Los penes que se parten y cómo sobrevivir

El pene es la joya de la corona de los genitales varoniles y supone una gran preocupación para sus propietarios

Vamos a ver. En una escala de dolor no es fácil determinar cuáles son los mayores sufrimientos a los que se puede exponer un hombre, pero hay unos que superan incluso a los golpes en los dedos meñiques de los pies o a los impactos en el mal llamado “hueso de la risa”. Se trata de las dolencias relacionadas con las partes pudendas masculinas, y en particular en el pene.

El pene es la joya de la corona de los genitales varoniles y supone una gran preocupación para sus propietarios, que se llevarían instintivamente las manos a la entrepierna en actitud protectora solo de imaginar en qué ocurriría si se les rompe el pene. La opción de “quita, quita, no quiero ni pensarlo” no sirve, ya que deja indefensos ante la eventual fractura del miembro viril.

En primer lugar, vale mucho más prevenir que curar. Lo mejor para evitar esta rotura es asegurarse de una penetración natural y bien lubricada, ya que en caso de tener que forzarla los tejidos del pene erecto se pueden romper y desatar una hemorragia que afecta a pene y testículos. Otro valioso consejo es el de no intentar seguir dale que te pego, porque las consecuencias pueden ser nefastas.

Existe la opción de que la uretra también se vea afectada y pueda salir sangre de ella, así que la situación pide a gritos ir a Urgencias. Mientras tanto, una bolsa de hielo permite contener la inflamación y detener parcialmente la sangría de tu cama. El dolor es importante y los analgésicos pueden servir de ayuda para intentar no sufrir tanto.
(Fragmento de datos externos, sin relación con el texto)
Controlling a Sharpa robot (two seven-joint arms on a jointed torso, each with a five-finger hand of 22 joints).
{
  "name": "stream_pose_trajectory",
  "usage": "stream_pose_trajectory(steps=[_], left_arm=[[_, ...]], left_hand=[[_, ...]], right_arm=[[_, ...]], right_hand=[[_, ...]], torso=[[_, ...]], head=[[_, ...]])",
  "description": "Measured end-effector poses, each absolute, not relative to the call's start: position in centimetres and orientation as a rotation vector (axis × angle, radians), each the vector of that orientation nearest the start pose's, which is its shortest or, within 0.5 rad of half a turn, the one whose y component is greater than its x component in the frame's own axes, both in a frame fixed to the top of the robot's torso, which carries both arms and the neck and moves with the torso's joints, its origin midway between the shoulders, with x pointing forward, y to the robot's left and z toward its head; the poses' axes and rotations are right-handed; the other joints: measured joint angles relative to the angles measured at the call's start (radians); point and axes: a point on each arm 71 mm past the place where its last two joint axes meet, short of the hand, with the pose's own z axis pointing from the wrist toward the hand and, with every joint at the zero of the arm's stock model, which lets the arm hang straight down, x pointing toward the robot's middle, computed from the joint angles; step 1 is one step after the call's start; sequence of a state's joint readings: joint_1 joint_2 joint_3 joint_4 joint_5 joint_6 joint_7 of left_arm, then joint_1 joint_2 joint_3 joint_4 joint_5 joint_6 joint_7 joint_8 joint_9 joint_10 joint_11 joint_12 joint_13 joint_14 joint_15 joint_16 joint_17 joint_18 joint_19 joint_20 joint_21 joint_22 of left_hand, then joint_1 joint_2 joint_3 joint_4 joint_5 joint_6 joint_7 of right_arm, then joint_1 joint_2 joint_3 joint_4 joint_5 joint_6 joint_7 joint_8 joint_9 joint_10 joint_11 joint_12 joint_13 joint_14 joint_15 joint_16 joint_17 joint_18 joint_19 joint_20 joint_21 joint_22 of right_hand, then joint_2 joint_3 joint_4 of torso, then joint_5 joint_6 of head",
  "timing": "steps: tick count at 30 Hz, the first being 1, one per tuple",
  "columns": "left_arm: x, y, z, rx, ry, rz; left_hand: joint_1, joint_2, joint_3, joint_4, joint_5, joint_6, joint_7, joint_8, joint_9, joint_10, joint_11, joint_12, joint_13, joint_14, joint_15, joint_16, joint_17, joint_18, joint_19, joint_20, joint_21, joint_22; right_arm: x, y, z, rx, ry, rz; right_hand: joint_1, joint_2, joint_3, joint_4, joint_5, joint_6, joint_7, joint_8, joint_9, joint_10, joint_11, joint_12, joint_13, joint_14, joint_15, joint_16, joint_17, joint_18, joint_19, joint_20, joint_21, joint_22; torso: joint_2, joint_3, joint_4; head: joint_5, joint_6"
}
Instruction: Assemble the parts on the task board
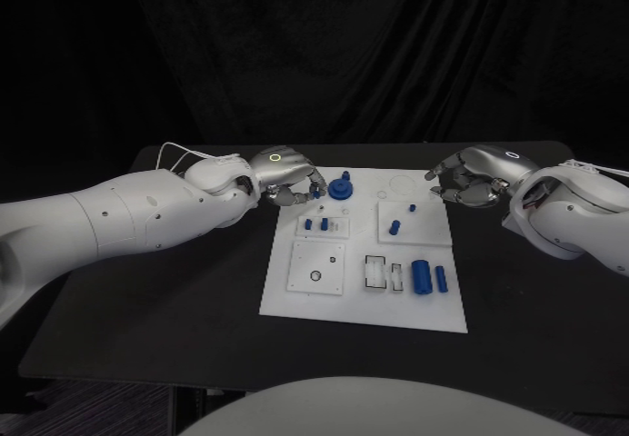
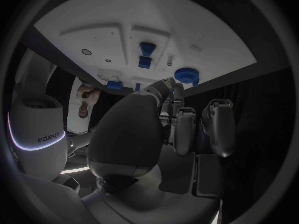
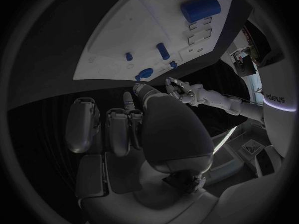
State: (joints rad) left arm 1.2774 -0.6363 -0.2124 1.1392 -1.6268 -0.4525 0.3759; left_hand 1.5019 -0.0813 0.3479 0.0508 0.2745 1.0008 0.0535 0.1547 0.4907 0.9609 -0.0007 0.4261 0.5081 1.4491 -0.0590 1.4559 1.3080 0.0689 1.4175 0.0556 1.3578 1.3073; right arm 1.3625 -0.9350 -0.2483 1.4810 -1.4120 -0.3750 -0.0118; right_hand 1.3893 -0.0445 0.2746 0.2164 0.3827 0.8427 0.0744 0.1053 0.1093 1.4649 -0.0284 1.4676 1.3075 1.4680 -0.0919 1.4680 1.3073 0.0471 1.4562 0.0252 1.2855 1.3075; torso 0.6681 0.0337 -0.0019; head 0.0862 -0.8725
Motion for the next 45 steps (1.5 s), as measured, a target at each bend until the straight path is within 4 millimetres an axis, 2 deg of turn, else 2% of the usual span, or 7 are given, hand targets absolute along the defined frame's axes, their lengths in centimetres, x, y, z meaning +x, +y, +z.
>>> stream_pose_trajectory(steps=[3, 9, 18, 26, 45], left_arm=[[52.2, 18.9, -20.9, 0.704, 1.448, -0.717], [52.1, 19.2, -20.9, 0.699, 1.461, -0.713], [52.2, 19.0, -21.2, 0.703, 1.501, -0.71], [52.7, 18.2, -21.4, 0.709, 1.529, -0.703], [53.6, 16.4, -22.3, 0.696, 1.549, -0.681]], left_hand=[[-0.006, -0.006, 0.0, 0.0, -0.005, 0.007, 0.0, -0.003, 0.0, 0.002, -0.001, -0.021, -0.013, 0.0, 0.0, 0.0, 0.0, 0.0, 0.0, 0.0, 0.0, 0.0], [-0.011, -0.002, 0.003, 0.003, -0.01, 0.008, 0.001, -0.008, 0.0, 0.002, -0.001, -0.04, -0.024, 0.0, 0.0, -0.005, -0.006, 0.0, 0.0, 0.0, -0.007, 0.0], [-0.012, -0.001, 0.006, 0.006, -0.015, 0.008, 0.001, -0.012, -0.001, 0.007, 0.001, -0.052, -0.036, 0.0, 0.0, -0.009, -0.017, 0.0, 0.0, 0.0, -0.016, 0.0], [-0.012, -0.001, 0.006, 0.006, -0.017, 0.007, 0.001, -0.012, -0.001, 0.018, 0.005, -0.057, -0.039, 0.0, 0.0, -0.009, -0.017, 0.0, 0.0, 0.0, -0.016, 0.0], [-0.016, -0.005, 0.006, 0.006, -0.017, 0.007, 0.007, -0.027, -0.002, 0.027, 0.01, -0.071, -0.049, 0.0, 0.0, -0.009, -0.018, 0.0, 0.0, 0.0, -0.022, 0.0]], right_arm=[[49.1, -26.2, -17.8, -0.204, 1.648, 0.54], [49.1, -26.2, -17.8, -0.204, 1.65, 0.539], [49.1, -26.1, -17.8, -0.205, 1.652, 0.539], [49.1, -26.1, -17.9, -0.205, 1.655, 0.539], [49.1, -25.9, -17.9, -0.208, 1.658, 0.543]], right_hand=[[0.0, 0.0, 0.0, 0.0, 0.0, 0.0, 0.0, 0.0, 0.0, 0.0, 0.0, 0.0, 0.0, 0.0, 0.0, 0.0, 0.0, 0.0, 0.0, 0.0, 0.0, 0.0], [0.0, 0.0, 0.0, 0.0, 0.0, 0.0, 0.0, 0.0, 0.0, 0.0, 0.0, 0.0, 0.0, 0.0, 0.0, 0.0, 0.0, 0.0, 0.0, 0.0, 0.0, 0.0], [0.0, 0.0, 0.0, 0.0, 0.0, 0.0, 0.0, 0.0, 0.0, 0.0, 0.0, -0.004, 0.0, 0.0, 0.0, -0.005, 0.0, 0.0, 0.0, 0.0, 0.0, 0.0], [0.0, 0.0, 0.0, 0.0, 0.0, 0.0, 0.0, 0.0, 0.0, 0.0, 0.0, -0.004, 0.0, 0.0, 0.0, -0.005, 0.0, 0.0, 0.0, 0.0, 0.0, 0.0], [0.0, 0.0, 0.0, 0.0, 0.0, 0.0, 0.0, 0.0, -0.001, 0.0, 0.0, -0.004, 0.0, 0.0, 0.0, -0.005, 0.0, 0.0, 0.0, 0.0, 0.0, 0.001]], torso=[[0.0, 0.0004, 0.0016], [-0.001, 0.0018, 0.0046], [-0.001, 0.0012, 0.0099], [-0.001, 0.0001, 0.0087], [0.0, 0.0017, 0.0061]], head=[[-0.001, 0.0], [-0.004, 0.0], [-0.006, 0.0], [-0.004, 0.0], [-0.001, 0.0]])
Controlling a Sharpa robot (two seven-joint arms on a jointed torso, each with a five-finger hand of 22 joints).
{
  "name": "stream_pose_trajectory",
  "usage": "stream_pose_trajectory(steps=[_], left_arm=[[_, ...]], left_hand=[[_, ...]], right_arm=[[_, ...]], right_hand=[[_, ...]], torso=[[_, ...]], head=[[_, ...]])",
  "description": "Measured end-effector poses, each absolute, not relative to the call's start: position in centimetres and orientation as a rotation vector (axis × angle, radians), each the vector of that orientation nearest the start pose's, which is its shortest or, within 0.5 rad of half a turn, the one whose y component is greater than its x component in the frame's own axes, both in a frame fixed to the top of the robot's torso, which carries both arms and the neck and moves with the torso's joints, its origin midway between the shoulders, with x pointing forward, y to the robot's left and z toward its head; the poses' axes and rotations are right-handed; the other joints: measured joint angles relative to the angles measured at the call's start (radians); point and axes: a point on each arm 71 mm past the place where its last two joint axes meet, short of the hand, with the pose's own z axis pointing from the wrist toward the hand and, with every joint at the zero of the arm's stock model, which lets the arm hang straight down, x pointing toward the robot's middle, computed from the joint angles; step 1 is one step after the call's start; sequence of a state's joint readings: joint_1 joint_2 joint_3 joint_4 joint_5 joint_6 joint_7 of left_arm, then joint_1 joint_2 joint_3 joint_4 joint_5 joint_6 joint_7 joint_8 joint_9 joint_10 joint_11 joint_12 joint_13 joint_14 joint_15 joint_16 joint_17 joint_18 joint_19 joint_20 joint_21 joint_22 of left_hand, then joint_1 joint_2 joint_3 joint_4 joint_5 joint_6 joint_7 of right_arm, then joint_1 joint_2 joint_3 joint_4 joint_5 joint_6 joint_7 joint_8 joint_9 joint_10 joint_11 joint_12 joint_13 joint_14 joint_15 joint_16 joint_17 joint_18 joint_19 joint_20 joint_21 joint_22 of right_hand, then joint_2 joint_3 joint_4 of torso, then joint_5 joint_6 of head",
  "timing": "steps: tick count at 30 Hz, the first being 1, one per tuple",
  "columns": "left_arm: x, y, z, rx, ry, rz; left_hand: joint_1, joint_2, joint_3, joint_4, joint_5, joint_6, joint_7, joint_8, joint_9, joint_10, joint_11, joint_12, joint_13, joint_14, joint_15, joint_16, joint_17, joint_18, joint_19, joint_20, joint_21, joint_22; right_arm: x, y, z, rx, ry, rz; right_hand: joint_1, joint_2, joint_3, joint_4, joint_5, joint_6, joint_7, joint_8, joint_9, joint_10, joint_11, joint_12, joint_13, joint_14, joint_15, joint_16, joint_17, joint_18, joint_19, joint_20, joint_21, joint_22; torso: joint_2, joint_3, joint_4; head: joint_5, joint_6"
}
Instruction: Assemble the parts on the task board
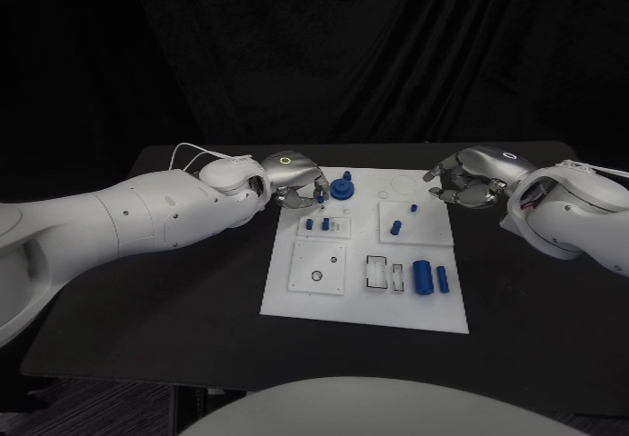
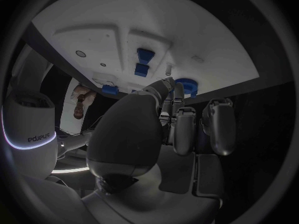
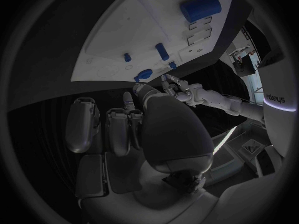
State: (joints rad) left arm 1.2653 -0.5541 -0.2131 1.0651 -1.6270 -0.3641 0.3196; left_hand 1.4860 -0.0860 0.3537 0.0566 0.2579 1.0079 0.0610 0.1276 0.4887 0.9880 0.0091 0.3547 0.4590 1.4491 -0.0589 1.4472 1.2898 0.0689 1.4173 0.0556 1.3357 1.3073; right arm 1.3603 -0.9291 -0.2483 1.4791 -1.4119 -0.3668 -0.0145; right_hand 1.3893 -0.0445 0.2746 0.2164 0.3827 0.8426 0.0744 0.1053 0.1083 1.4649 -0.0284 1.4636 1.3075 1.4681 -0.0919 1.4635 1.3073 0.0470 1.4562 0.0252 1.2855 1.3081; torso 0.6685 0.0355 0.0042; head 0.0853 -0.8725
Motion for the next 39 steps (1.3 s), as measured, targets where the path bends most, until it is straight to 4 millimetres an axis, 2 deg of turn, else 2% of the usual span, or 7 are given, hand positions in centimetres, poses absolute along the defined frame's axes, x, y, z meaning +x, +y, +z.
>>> stream_pose_trajectory(steps=[39], left_arm=[[53.5, 15.8, -23.4, 0.694, 1.612, -0.676]], left_hand=[[0.0, 0.0, 0.006, -0.006, 0.0, -0.004, 0.003, -0.008, -0.002, 0.003, 0.004, -0.011, -0.006, -0.007, 0.007, -0.008, -0.011, 0.0, -0.011, 0.004, -0.009, 0.0]], right_arm=[[49.1, -25.6, -18.1, -0.212, 1.668, 0.545]], right_hand=[[0.0, 0.0, 0.003, -0.003, 0.0, 0.0, 0.0, 0.0, -0.001, 0.0, 0.0, 0.0, 0.0, 0.0, 0.0, 0.0, 0.0, 0.0, 0.0, 0.0, -0.004, 0.0]], torso=[[-0.001, -0.0001, 0.0008]], head=[[0.0, 0.0]])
Una vez ante los médicos, la sinceridad cobra un valor esencial para describirles exactamente qué y cómo ha ocurrido a fin de que puedan saber exactamente cómo intervenir. En ciertas ocasiones los doctores pueden apostar por drenar el hematoma y cicatrizar la herida con puntos, pero lo más común es operar quirúrgicamente lo antes posible.

El proceso consiste en vaciar la sangre y reparar el tejido roto. A ello le siguen unos vendajes especiales que propician la cicatrización, además de una buena ración de antiinflamatorios y analgésicos para paliar el dolor e intentar que se acorte el periodo de recuperación. La paciencia es otra receta que no se canjea en las farmacias, pero contribuye a que todo marche bien.

Como es lógico, el paciente tiene que dejar a un lado su vida sexual durante unas fechas, ya que al no estar plenamente curado puede sufrir desviaciones o disfuncionalidades futuras por no saber esperar. Tanto a nivel de relaciones sexuales como de estímulos eróticos, lo mejor será apartarse de estas tentaciones para dejar tranquilo al pene y que se pueda recuperar sin grandes sorpresas.

La actuación sanitaria es el método más adecuado para solucionar estas fracturas, pero el cuerpo es sabio y sabría solucionarlas sin la ayuda de especialistas. La propia herida iría cicatrizando, pero nadie garantiza que ese pene vuelva a estar al 100 % el día de mañana. Los daños en el tejido eréctil, el responsable de las erecciones, podrían impedir sus funciones biomecánicas naturales. Por su parte, el hematoma tardaría mucho más tiempo en vaciarse, con el dolor e incomodidad que conlleva, además de hacer probable que el pene se encorve hacia el lado donde se produjo la rotura.

En definitiva, la moderación contribuye a alejar uno de los mayores miedos del hombre en referencia a su sexualidad. Esto no es sinónimo de reducir la intensidad en los encuentros sexuales, sino una llamada a la calma y a la sensatez, así como un guiño a la industria del lubricante. Un sexo bien lubricado es la vía más precavida y placentera hacia el completo disfrute sin miedo a roturas.